Frequent readers of this blog won’t find this new. But some of you will which is why I am covering it. For years fake Microsoft alerts have popped up via surfing around. But what makes this campaign unique is that these fake popups have been used to deliver North Korean-linked NarwhalRAT. This is another reminder that attackers don’t always need sophisticated exploits to compromise organizations. Increasingly, threat actors are succeeding by impersonating trusted brands, security notifications, and software providers to manipulate user behavior and bypass traditional defenses. The malware itself is only part of the story. The real challenge is that users are being asked to make security decisions in environments where legitimate and malicious prompts can look nearly identical.
Cybernews for example has details:
The infection begins with a spear phishing email pretending to be an urgent security alert from the “Microsoft Account Team.”
The message warns the recipient about suspicious one-time password activity and directs them to open an attached advisory document. In reality, the attachment is a ZIP archive hiding a malicious LNK shortcut file, not a real document.
Analysts at Genians Security Center said in a report shared with Cyber Security News (CSN) that this threat bears strong similarities to a Python-based backdoor campaign documented in May 2026.
Researchers named the malware NarwhalRAT, drawing on the string “naverwhale” found inside its code, believed to be an attempt to masquerade as Naver Whale, a popular browser in South Korea.
The malware primarily targets Korean users, and its behavioral structure confirms this.
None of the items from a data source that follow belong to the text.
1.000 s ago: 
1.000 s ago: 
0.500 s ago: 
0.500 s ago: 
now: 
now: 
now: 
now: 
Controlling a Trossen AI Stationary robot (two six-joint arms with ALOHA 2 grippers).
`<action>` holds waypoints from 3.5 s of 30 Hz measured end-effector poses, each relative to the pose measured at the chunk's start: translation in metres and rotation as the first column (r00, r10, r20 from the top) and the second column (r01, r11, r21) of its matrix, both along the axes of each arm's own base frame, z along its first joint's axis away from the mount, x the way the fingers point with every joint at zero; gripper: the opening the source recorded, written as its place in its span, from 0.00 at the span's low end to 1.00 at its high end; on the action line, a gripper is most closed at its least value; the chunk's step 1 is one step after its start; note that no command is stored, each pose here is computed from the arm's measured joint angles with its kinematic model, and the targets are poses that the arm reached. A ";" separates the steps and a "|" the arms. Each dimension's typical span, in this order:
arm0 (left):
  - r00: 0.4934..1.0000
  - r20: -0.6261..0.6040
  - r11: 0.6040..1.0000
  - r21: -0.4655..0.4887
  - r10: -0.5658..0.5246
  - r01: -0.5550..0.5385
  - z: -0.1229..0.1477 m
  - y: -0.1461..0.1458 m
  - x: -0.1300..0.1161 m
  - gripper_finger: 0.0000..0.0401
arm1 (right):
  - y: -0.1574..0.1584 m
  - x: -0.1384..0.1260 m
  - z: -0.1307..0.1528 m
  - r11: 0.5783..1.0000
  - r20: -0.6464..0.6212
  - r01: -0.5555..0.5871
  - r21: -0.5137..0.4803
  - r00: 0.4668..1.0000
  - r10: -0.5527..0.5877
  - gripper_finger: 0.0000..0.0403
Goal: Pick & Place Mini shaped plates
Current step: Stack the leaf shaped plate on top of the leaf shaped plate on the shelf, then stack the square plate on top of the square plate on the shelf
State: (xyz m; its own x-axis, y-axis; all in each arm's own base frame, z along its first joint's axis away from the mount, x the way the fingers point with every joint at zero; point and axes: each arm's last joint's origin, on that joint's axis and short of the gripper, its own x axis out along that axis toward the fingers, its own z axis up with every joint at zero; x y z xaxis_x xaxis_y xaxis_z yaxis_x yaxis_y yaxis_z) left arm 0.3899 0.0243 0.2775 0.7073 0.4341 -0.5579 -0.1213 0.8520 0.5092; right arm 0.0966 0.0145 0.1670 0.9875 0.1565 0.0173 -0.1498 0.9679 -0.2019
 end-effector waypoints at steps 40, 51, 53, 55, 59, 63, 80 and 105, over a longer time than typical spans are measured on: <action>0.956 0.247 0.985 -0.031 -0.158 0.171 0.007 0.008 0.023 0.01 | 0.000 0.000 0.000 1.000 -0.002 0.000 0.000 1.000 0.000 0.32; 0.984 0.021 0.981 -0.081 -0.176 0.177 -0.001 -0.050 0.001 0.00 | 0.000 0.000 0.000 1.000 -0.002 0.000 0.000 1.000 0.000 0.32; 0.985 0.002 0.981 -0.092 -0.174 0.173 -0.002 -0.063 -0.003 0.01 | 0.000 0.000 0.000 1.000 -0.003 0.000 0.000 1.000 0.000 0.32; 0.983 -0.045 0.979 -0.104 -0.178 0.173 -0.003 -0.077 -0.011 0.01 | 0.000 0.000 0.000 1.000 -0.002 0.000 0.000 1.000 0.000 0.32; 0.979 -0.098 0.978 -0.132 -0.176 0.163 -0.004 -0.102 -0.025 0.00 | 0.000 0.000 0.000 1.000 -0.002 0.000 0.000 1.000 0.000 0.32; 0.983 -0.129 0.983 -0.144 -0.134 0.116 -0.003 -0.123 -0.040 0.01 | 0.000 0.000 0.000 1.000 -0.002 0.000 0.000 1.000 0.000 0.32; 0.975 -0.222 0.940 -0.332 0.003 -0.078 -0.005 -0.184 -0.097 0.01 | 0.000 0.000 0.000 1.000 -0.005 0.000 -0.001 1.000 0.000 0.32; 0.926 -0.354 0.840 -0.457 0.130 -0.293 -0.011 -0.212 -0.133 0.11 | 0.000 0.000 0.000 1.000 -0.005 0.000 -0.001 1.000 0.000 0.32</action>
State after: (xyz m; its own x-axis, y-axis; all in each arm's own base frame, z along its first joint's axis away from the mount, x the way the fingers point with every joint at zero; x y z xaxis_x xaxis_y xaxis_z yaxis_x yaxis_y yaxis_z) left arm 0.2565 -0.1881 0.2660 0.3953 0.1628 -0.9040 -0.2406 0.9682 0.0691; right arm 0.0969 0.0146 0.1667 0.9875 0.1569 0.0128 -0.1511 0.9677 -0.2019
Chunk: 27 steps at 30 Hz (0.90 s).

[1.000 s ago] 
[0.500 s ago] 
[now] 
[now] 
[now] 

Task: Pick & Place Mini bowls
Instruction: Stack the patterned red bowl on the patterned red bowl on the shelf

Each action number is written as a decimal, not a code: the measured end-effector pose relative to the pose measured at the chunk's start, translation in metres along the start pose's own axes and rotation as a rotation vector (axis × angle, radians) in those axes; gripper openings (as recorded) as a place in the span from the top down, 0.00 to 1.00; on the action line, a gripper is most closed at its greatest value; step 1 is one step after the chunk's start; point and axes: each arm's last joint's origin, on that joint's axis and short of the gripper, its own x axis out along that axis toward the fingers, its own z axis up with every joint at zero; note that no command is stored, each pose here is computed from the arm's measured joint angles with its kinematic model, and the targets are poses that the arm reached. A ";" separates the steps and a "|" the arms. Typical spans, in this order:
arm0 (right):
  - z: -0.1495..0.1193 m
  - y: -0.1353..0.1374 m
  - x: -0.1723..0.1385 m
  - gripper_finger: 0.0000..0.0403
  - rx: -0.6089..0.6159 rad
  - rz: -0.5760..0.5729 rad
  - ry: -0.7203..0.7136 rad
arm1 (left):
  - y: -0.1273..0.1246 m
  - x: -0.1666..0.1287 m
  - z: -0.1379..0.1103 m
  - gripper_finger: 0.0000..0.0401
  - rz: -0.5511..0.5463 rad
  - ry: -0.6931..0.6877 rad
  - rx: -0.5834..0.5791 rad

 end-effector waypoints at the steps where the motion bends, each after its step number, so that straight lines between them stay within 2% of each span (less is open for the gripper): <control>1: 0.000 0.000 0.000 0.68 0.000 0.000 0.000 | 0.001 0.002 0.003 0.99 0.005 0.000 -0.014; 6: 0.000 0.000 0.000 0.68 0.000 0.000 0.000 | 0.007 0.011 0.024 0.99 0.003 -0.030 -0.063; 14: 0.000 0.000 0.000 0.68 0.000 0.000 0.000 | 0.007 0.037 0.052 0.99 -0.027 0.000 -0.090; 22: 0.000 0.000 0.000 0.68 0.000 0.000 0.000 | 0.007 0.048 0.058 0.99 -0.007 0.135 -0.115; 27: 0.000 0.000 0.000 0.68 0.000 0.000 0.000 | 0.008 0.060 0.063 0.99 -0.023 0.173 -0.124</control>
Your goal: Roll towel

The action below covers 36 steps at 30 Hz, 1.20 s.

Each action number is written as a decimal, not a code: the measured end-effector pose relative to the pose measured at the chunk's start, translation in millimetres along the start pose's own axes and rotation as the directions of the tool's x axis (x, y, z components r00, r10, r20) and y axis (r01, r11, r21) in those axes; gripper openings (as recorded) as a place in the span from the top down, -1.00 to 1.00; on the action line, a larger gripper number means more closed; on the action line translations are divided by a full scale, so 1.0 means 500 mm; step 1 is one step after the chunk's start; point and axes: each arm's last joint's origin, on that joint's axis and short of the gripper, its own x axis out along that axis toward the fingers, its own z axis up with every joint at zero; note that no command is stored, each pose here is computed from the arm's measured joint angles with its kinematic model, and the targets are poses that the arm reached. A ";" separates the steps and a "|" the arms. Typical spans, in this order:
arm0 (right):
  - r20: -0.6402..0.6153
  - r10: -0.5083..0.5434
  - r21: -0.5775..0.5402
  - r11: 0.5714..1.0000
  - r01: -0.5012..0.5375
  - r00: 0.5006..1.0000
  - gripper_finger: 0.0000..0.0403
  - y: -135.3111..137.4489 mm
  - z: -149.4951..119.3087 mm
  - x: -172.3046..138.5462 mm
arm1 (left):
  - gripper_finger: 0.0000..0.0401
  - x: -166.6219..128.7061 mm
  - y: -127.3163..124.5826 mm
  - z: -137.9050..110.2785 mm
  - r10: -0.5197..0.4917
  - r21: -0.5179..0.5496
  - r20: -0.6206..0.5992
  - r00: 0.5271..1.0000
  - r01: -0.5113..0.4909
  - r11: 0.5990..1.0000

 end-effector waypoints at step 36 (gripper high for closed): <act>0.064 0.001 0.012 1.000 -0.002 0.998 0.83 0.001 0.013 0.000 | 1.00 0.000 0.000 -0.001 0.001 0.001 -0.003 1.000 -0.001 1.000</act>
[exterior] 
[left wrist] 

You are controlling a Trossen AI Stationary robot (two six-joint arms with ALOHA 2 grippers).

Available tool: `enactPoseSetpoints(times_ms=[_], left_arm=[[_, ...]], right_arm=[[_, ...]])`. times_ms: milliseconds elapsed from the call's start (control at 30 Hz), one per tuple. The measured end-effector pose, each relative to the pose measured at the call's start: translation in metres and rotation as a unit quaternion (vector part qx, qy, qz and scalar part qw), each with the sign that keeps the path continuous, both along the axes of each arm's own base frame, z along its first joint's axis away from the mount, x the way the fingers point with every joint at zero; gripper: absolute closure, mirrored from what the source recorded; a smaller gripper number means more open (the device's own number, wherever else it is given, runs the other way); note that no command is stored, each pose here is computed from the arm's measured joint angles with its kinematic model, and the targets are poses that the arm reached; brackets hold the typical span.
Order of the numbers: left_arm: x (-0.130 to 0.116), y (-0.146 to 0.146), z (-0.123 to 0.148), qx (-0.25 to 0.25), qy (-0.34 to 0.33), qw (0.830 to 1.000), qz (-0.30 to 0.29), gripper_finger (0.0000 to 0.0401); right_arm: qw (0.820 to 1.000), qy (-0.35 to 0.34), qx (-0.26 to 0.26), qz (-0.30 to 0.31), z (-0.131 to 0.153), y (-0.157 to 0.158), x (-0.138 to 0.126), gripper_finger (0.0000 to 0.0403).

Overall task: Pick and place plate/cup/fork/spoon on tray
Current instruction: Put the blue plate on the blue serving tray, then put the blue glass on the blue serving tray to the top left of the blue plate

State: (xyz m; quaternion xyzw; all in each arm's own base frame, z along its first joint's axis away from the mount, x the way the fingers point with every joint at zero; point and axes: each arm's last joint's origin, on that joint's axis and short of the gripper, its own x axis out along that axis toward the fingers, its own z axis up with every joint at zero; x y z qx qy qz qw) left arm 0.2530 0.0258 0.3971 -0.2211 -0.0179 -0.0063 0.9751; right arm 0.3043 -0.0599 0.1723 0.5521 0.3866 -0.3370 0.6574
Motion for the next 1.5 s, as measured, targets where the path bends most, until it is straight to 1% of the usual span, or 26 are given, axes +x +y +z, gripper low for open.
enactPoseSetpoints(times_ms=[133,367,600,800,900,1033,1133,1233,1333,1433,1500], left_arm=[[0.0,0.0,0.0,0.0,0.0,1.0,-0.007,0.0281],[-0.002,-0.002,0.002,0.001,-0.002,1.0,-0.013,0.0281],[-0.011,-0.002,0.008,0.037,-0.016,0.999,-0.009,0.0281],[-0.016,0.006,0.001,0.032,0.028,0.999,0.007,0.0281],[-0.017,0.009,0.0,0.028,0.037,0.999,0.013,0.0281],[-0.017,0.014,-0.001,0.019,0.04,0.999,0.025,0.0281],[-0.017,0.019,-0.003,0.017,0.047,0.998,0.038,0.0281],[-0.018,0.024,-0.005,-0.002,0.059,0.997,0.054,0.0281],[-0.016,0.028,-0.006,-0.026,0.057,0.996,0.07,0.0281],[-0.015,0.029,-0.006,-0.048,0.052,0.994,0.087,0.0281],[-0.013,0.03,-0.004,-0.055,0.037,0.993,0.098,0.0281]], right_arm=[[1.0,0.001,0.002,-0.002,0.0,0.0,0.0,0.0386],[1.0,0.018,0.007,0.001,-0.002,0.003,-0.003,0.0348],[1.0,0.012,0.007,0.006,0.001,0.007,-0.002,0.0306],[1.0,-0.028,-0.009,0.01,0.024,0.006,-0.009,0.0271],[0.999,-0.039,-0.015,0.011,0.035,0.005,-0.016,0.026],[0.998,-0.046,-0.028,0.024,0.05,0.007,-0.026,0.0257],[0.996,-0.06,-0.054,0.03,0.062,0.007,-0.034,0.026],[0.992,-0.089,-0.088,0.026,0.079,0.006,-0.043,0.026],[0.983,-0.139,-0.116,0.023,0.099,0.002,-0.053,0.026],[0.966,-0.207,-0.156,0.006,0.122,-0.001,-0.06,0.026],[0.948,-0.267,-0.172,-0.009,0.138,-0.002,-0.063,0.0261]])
NarwhalRAT uses “naverwhale” as its working directory name and assigns Hidden and System file attributes to the created folder to stay out of plain sight.
It also handles KakaoTalk-related window identifiers separately during data collection, strongly pointing to Korean targeting.
The threat actor operated a dual command-and-control structure using a Korean relay server alongside the pCloud API as a Dead-drop Resolver. This lets the attacker change the actual C2 address without touching the malware, and helps traffic blend with normal web activity, making detection harder.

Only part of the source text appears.